(HOW TO COMPLETE THIS TASK): Every line from the top of the material through the line holding "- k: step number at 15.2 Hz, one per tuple" should be copied exactly, and only those lines.
┌─ SUPPLIED DATA
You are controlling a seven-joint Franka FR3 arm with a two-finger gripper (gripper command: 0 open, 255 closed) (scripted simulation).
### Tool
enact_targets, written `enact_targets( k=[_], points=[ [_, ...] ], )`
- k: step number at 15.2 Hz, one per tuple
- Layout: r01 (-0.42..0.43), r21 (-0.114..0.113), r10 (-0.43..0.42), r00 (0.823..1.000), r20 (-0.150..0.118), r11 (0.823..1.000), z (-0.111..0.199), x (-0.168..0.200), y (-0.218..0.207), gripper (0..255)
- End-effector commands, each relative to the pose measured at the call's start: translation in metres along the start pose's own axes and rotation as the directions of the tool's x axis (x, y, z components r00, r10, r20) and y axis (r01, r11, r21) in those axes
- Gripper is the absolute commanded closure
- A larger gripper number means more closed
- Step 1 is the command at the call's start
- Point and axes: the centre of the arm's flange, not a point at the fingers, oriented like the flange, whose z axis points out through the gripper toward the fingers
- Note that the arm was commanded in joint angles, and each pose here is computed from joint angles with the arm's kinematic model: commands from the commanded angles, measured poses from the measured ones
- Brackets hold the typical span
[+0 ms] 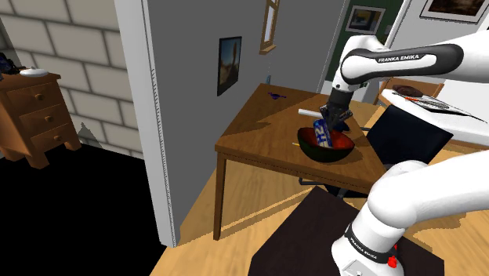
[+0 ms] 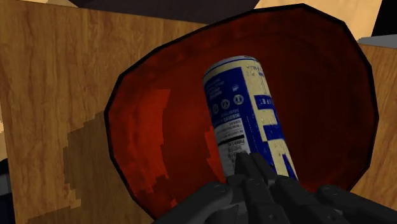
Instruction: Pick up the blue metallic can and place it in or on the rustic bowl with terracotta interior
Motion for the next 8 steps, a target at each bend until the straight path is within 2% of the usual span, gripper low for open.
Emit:
enact_targets(
  k=[1, 2, 3, 4, 5, 8],
  points=[
    [0.0, 0.0, 0.0, 1.0, 0.0, 1.0, 0.0, 0.0, 0.0, 255],
    [0.0, 0.0, 0.0, 1.0, 0.0, 1.0, 0.0, 0.0, 0.0, 0],
    [0.122, -0.012, -0.121, 0.961, -0.25, 0.992, 0.007, -0.05, -0.002, 0],
    [0.236, -0.054, -0.232, 0.846, -0.48, 0.97, 0.027, -0.097, 0.001, 0],
    [0.241, -0.057, -0.238, 0.838, -0.491, 0.969, 0.028, -0.099, 0.002, 0],
    [0.241, -0.057, -0.238, 0.838, -0.491, 0.969, 0.042, -0.092, 0.0, 0]
  ],
)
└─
(WRITTEN RESPONSE):
You are controlling a seven-joint Franka FR3 arm with a two-finger gripper (gripper command: 0 open, 255 closed) (scripted simulation).
### Tool
enact_targets, written `enact_targets( k=[_], points=[ [_, ...] ], )`
- k: step number at 15.2 Hz, one per tuple

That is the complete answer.